— WHAT THIS TASK INVOLVES —
Would you copy all lines in the data that contain the word "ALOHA"?

— EXCERPTED DATA —
◇ ◇ ◇ ◇

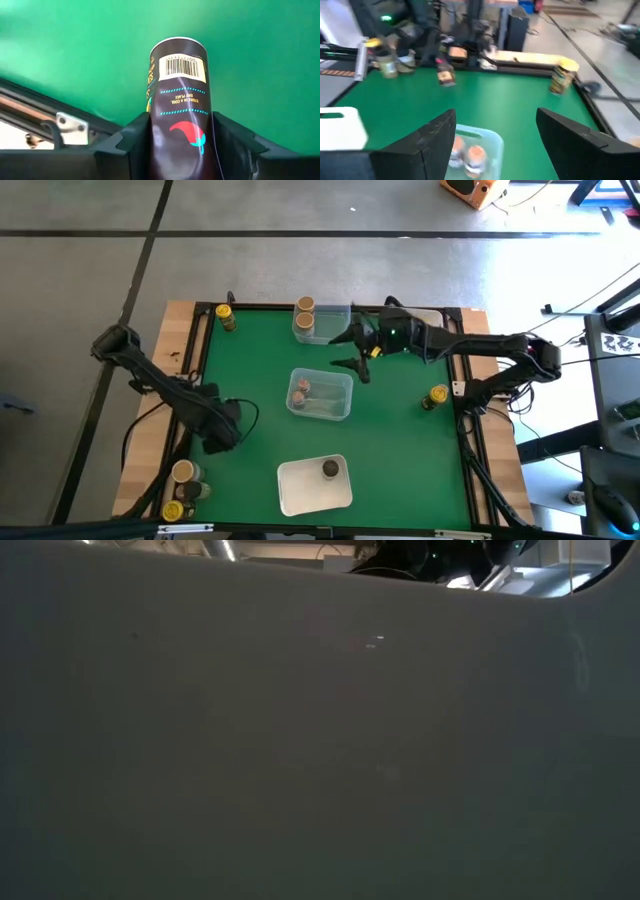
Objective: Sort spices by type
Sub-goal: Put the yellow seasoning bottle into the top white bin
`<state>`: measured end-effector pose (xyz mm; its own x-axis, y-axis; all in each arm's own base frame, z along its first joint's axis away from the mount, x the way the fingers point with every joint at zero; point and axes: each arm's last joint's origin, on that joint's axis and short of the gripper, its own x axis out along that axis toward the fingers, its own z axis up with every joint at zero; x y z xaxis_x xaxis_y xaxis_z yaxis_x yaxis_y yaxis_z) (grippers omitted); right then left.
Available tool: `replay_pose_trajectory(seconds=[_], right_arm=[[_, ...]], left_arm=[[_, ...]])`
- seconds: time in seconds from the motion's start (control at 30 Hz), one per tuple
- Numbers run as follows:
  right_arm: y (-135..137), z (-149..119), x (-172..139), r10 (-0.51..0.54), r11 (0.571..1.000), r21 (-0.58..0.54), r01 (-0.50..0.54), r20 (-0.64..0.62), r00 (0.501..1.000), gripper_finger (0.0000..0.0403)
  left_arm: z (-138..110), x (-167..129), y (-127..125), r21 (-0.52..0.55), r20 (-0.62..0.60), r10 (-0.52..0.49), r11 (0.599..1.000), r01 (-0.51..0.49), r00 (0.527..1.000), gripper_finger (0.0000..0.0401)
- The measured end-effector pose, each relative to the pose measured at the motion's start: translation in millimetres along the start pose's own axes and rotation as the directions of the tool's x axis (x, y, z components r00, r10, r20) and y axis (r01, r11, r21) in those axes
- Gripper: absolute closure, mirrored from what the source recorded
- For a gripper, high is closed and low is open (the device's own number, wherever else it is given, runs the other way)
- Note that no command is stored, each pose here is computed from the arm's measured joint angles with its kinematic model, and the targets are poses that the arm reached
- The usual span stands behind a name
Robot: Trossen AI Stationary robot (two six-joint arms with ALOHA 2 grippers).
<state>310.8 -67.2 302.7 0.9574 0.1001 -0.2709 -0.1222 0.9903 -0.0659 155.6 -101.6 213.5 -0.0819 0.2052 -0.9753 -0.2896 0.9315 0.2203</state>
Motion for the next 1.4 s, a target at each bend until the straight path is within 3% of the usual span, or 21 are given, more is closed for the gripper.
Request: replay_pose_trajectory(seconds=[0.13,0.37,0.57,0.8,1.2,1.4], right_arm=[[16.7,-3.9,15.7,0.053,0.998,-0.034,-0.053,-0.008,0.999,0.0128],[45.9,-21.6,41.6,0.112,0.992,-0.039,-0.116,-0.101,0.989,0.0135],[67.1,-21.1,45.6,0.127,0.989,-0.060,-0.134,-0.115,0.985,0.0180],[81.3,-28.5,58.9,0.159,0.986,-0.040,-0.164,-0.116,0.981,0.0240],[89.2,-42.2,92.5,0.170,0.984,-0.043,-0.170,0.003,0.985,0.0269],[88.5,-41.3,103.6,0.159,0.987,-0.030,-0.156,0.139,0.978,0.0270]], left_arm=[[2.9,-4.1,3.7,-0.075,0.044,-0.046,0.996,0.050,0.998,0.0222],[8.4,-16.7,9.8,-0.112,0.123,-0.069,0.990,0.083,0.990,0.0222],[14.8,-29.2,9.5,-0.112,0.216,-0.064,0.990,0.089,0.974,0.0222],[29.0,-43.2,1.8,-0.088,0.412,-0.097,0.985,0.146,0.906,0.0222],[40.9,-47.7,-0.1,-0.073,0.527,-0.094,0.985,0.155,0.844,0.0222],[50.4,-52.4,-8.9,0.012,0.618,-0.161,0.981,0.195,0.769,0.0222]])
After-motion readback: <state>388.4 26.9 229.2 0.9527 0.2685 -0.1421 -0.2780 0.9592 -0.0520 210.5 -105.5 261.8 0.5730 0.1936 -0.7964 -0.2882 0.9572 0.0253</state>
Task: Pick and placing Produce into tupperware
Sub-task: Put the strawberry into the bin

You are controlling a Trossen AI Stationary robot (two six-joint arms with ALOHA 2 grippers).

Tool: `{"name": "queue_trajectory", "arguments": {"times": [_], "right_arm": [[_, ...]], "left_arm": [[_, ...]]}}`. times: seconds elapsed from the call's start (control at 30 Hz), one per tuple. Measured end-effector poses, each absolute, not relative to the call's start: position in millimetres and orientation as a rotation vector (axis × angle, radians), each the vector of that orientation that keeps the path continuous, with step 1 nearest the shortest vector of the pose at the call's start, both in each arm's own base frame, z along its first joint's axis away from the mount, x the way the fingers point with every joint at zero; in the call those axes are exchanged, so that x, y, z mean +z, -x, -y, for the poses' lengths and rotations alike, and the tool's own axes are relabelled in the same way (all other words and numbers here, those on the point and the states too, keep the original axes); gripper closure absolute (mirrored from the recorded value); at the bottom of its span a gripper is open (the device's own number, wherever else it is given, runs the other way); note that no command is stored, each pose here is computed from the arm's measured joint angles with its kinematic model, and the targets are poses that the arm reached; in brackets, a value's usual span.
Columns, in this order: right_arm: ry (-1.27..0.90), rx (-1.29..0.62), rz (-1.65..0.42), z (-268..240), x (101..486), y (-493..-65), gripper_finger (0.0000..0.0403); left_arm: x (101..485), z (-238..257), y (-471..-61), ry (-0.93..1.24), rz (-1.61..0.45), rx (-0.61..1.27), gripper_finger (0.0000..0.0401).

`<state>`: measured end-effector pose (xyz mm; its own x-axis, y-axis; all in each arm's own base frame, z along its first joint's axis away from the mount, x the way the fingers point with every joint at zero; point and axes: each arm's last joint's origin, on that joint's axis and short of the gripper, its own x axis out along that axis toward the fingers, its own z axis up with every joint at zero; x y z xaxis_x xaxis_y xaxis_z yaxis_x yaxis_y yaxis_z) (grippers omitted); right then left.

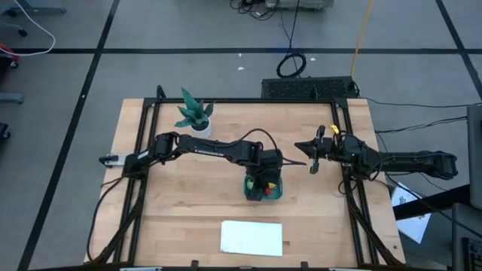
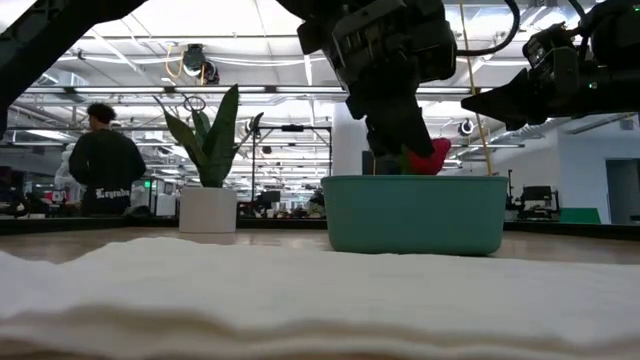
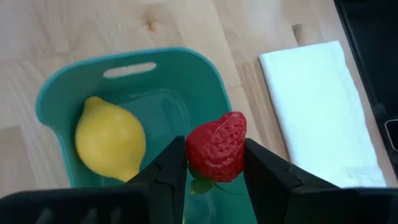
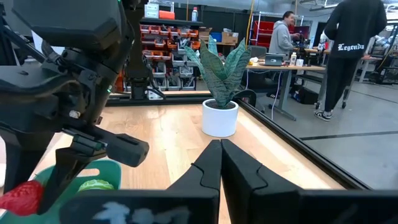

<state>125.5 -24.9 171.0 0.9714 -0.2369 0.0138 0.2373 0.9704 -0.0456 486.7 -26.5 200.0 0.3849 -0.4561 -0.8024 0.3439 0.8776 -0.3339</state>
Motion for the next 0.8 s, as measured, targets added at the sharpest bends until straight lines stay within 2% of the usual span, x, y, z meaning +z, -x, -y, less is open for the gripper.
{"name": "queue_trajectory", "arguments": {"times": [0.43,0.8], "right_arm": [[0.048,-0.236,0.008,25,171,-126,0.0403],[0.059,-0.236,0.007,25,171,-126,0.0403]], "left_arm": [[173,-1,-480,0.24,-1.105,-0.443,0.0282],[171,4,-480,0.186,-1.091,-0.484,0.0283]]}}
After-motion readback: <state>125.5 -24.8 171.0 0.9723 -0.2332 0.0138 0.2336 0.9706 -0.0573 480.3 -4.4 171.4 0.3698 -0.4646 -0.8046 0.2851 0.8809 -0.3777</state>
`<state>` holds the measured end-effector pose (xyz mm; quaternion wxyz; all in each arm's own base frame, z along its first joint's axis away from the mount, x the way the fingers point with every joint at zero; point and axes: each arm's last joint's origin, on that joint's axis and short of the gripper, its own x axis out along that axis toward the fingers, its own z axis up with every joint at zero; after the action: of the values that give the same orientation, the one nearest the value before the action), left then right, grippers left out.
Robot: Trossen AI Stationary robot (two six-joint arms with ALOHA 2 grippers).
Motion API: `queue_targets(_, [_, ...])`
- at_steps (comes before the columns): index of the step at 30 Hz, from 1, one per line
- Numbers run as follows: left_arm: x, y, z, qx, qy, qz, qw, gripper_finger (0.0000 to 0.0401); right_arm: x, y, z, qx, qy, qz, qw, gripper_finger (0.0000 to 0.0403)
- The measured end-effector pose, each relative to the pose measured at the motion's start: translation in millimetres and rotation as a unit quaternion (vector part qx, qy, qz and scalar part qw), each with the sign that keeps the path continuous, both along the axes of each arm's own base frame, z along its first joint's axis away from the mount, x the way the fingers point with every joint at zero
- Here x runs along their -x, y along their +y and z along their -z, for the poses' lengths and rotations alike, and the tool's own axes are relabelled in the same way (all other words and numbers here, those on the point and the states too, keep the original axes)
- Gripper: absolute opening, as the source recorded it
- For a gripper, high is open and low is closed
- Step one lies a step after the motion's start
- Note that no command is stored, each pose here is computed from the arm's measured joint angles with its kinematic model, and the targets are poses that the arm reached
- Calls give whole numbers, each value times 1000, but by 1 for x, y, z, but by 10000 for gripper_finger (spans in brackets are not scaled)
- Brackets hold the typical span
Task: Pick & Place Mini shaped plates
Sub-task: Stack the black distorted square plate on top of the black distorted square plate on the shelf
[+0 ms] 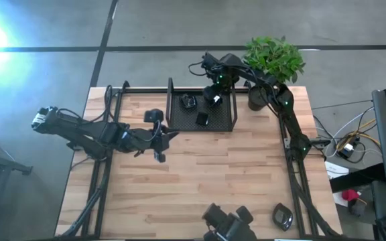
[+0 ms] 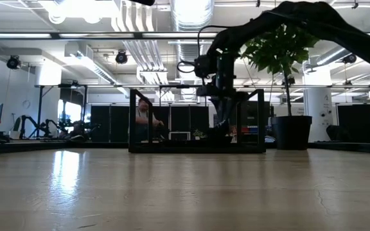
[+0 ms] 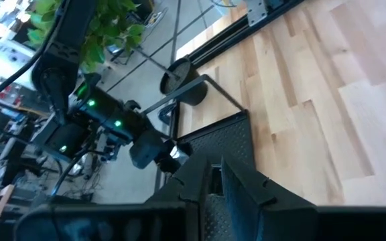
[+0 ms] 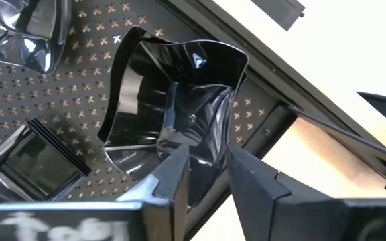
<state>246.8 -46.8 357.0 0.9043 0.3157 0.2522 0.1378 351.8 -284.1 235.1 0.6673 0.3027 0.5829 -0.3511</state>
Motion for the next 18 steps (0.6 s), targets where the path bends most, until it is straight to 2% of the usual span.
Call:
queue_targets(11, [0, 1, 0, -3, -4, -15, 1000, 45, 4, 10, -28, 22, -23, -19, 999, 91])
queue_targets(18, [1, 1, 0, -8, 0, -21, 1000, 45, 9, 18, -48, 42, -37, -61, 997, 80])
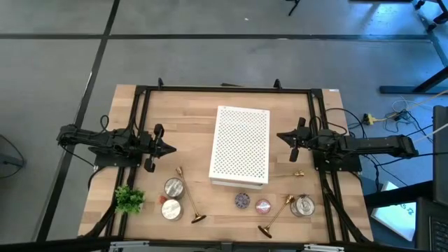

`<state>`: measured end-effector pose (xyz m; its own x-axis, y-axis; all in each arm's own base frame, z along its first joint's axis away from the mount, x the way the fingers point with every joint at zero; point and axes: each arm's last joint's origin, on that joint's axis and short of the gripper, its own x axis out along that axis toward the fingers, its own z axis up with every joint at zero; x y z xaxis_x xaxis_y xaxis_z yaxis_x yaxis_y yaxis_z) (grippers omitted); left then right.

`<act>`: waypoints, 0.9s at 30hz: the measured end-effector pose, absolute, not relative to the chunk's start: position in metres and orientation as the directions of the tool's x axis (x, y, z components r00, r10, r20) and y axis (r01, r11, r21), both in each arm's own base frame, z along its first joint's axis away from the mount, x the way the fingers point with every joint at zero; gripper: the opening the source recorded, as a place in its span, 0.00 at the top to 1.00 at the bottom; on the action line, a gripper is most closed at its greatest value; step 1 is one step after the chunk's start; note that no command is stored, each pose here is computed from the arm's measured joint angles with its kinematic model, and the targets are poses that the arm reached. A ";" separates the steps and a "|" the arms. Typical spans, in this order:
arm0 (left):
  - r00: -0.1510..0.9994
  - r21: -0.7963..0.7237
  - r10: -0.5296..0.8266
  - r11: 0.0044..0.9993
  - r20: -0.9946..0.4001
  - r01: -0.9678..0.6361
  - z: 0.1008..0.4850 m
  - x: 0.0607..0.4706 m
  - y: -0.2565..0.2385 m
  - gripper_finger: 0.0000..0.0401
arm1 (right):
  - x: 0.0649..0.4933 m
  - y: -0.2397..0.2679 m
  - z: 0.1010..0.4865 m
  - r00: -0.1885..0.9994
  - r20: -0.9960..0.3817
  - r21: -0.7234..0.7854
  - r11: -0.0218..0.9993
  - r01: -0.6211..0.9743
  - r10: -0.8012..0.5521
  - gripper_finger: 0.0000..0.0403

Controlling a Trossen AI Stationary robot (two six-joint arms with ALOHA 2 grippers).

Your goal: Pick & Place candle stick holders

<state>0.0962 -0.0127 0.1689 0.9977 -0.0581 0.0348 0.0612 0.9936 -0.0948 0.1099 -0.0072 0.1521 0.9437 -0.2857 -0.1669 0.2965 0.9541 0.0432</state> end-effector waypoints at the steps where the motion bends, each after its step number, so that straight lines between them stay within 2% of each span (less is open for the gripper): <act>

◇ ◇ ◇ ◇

— EXERCISE ANSWER —
Robot: Trossen AI Stationary robot (two six-joint arms with ALOHA 2 grippers).
You are controlling a Trossen AI Stationary robot (two six-joint arms with ALOHA 2 grippers).
Robot: Trossen AI Stationary robot (two six-joint arms with ALOHA 2 grippers).
Controlling a Trossen AI Stationary robot (two six-joint arms with ALOHA 2 grippers).

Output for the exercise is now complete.